De plus, les services de police, même si on leur fait perdre un temps précieux depuis des années à collectionner des statistiques inutiles hormis à la communication gouvernementale, ne sont pas un service de statistique. La méthode de récolement des données n’a rien de scientifique et n’a jamais eu la prétention de l’être. Elle repose sur les délits constatés ou dénoncés, ayant donné lieu à élucidation. Donc préalablement à enquête. Or la distribution des effectifs et des moyens (limités, et de plus en plus du fait de ce même Gouvernement) dépend pour l’essentiel des directives données par ce même Gouvernement.

Je m’explique. Le Gouvernement estime que l’opinion publique, qu’il confond hélas trop volontiers avec le peuple souverain, est particulièrement remontée contre les vols à la tire (les pickpockets) ou à l’arraché (qui en est une variante un peu plus bourrin) dans les transports en commun. Le ministre de l’intérieur va demander aux forces de police de mettre la pression contre cette délinquance. Le commissaire de police va recevoir cette instruction et va redistribuer ses effectifs, qui préalablement luttaient contre les violences faites aux personnes, sur les voleurs du métro. Mécaniquement, le nombre d’interpellation pour des faits de violence va baisser. Les policiers interviendront toujours lors d’une bagarre, mais n’arrêteront personne pour des faits de violences légères, puisque leur mission est de surveiller les voleurs à la tire. Un délit constaté de moins = baisse de la statistique correspondante, sans que la réalité n’ait changé en quoi que ce soit. En revanche, plus de voleurs à la tire seront arrêtés (car la police reste malgré tout plutôt efficace dans son boulot). Augmentation de la statistique, sans lien avec l’évolution de la réalité. Voilà la méthodologie qui préside à la confection de ces statistiques.

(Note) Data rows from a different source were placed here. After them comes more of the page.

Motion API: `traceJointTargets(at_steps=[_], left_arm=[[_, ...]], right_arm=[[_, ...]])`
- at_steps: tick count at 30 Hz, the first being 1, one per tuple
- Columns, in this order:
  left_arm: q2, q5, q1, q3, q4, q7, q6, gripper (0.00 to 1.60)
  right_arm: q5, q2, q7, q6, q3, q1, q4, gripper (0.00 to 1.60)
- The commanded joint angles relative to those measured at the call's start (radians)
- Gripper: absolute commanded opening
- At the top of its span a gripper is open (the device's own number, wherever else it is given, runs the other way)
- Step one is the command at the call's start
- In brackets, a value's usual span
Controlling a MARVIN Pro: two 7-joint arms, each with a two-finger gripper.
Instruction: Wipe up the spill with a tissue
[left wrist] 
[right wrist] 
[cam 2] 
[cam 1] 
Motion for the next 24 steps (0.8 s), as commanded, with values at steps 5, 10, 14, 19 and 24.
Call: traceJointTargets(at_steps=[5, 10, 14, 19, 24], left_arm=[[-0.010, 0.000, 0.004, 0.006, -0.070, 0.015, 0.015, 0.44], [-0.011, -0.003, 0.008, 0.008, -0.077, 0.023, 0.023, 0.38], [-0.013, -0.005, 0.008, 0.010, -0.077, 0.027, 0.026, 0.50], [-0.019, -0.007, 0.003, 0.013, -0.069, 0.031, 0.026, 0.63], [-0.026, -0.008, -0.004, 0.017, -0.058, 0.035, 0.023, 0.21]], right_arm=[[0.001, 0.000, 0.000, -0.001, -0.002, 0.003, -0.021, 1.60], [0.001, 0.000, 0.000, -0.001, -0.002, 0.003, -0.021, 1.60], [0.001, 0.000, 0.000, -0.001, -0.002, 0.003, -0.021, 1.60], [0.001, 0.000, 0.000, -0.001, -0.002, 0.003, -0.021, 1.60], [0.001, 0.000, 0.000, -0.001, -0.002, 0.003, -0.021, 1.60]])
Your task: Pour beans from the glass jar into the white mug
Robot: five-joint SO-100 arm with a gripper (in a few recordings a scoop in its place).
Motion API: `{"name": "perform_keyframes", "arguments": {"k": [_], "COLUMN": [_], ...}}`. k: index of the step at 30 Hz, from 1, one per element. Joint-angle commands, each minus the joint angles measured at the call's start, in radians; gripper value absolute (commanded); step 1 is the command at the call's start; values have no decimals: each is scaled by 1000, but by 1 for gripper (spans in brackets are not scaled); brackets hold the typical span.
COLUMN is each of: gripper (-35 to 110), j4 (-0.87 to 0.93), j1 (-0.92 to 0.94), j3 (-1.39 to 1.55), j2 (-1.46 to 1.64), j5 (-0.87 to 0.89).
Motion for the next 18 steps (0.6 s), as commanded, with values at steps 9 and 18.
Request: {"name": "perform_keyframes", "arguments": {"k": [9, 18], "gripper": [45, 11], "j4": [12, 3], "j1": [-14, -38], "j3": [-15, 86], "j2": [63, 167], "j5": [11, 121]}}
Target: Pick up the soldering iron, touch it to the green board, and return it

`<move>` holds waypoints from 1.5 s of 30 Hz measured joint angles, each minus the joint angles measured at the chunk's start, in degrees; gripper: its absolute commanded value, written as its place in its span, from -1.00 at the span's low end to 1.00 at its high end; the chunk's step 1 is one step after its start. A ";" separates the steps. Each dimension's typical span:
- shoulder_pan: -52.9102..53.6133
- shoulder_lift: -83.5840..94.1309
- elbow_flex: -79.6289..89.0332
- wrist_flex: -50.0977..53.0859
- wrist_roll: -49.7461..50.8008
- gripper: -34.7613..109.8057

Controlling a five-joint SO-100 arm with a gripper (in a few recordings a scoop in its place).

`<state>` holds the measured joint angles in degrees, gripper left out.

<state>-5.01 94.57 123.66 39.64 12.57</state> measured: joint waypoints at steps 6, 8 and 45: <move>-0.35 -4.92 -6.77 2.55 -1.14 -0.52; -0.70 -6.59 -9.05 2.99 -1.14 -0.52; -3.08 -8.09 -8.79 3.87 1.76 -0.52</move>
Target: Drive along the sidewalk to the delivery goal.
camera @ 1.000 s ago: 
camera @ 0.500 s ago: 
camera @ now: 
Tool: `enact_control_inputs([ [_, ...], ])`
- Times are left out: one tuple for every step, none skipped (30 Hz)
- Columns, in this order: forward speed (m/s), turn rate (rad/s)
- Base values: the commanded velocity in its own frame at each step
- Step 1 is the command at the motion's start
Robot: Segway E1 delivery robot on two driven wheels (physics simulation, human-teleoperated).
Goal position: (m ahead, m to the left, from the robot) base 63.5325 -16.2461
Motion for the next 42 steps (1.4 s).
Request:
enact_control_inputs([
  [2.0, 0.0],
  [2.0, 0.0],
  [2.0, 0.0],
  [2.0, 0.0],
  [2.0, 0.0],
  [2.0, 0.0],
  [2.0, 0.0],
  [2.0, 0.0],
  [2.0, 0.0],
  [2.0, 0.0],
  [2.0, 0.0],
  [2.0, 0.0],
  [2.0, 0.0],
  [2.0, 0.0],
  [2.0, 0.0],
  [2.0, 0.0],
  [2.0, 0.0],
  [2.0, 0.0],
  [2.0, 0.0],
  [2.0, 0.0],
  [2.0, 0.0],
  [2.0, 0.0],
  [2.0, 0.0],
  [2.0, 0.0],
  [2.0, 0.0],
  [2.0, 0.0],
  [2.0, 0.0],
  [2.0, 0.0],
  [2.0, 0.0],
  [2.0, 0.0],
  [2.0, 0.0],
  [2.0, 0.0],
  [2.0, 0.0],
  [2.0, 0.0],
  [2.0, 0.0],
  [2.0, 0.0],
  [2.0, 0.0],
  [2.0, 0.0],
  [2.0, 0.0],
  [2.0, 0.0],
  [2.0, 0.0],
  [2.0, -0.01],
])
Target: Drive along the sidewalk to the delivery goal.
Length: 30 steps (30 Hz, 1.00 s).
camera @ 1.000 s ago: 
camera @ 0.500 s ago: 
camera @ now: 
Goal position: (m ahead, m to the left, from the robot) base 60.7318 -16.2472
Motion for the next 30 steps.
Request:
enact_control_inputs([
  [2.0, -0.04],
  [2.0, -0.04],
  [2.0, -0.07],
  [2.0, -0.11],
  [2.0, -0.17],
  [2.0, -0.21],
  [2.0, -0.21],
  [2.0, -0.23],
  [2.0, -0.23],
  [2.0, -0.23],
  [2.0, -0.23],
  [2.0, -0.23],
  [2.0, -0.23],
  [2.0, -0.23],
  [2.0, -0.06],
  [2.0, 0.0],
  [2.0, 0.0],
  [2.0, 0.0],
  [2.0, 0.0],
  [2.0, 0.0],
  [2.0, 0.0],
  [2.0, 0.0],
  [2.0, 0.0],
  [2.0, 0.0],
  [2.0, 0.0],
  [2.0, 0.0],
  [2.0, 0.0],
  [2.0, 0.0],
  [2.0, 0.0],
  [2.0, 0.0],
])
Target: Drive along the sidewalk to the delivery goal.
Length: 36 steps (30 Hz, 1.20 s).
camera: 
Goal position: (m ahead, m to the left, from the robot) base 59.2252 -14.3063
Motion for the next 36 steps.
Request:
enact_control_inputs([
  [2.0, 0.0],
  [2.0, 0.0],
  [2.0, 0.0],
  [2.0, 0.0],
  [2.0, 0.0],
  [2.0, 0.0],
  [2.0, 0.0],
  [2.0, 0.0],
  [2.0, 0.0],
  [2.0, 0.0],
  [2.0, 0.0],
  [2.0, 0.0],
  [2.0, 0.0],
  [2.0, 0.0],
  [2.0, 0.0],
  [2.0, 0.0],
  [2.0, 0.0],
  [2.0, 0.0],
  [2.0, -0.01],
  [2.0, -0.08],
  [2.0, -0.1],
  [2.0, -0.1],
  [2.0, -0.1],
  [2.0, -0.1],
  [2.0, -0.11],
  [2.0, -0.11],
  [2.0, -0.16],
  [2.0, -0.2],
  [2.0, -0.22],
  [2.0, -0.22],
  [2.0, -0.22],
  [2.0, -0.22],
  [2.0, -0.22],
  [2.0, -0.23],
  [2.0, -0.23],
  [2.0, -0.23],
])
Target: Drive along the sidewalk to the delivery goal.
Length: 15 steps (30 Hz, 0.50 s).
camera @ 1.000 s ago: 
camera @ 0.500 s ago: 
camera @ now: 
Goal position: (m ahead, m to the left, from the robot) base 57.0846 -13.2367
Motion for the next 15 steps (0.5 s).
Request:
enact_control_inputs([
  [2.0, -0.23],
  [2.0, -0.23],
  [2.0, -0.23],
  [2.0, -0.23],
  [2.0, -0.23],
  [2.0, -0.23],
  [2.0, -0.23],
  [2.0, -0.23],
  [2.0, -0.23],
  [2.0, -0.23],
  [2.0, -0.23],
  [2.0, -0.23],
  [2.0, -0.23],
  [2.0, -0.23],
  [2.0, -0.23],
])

C’est pourquoi le ministre peut proclamer des chiffres aussi aberrants, et sans hélas faire tiquer qui que ce soit, qu’une augmentation de 138% en un an de la délinquance roumaine. Personne ne fait le lien avec une autre donnée, qui indique que 13,65% des auteurs de ces vols seraient Roumains (sous-entendu : Roms). C’est-à-dire que 13,65% des délinquants sont responsables d’une augmentation de 138% des délits. Qui a dit que les Roms étaient des feignants ?

D’autant plus que pour fréquenter un peu les prétoires parisiens, je suis assez bien placé pour savoir qu’il existe aussi une délinquance roumaine non-rom, assez active ces derniers mois, dite de l’escroquerie aux « Yes-card ». Une Yes-card est une fausse carte de crédit qui, quel que soit le code que vous tapez, renvoie toujours une réponse positive au lecteur, faisant croire que la banque a accepté la transaction. Des Roumains achètent ainsi des vêtements de marque et des parfums, et vont les revendre à Bucarest. C’est une atteinte aux biens, commise par des Roumains, mais pas par des Roms. Sauf dans les statistiques de M. Hortefeux.

Brisons là, ce billet mérite je pense d’être soumis à vos commentaires. Le deuxième volet sera centré sur le droit des étrangers et portera sur les mesures actuelles d’expulsion, pour lesquelles le Gouvernement use selon les cas de deux méthodes : soit violer la loi, soit se payer votre tête.

Et fort cher, si ça peut vous consoler.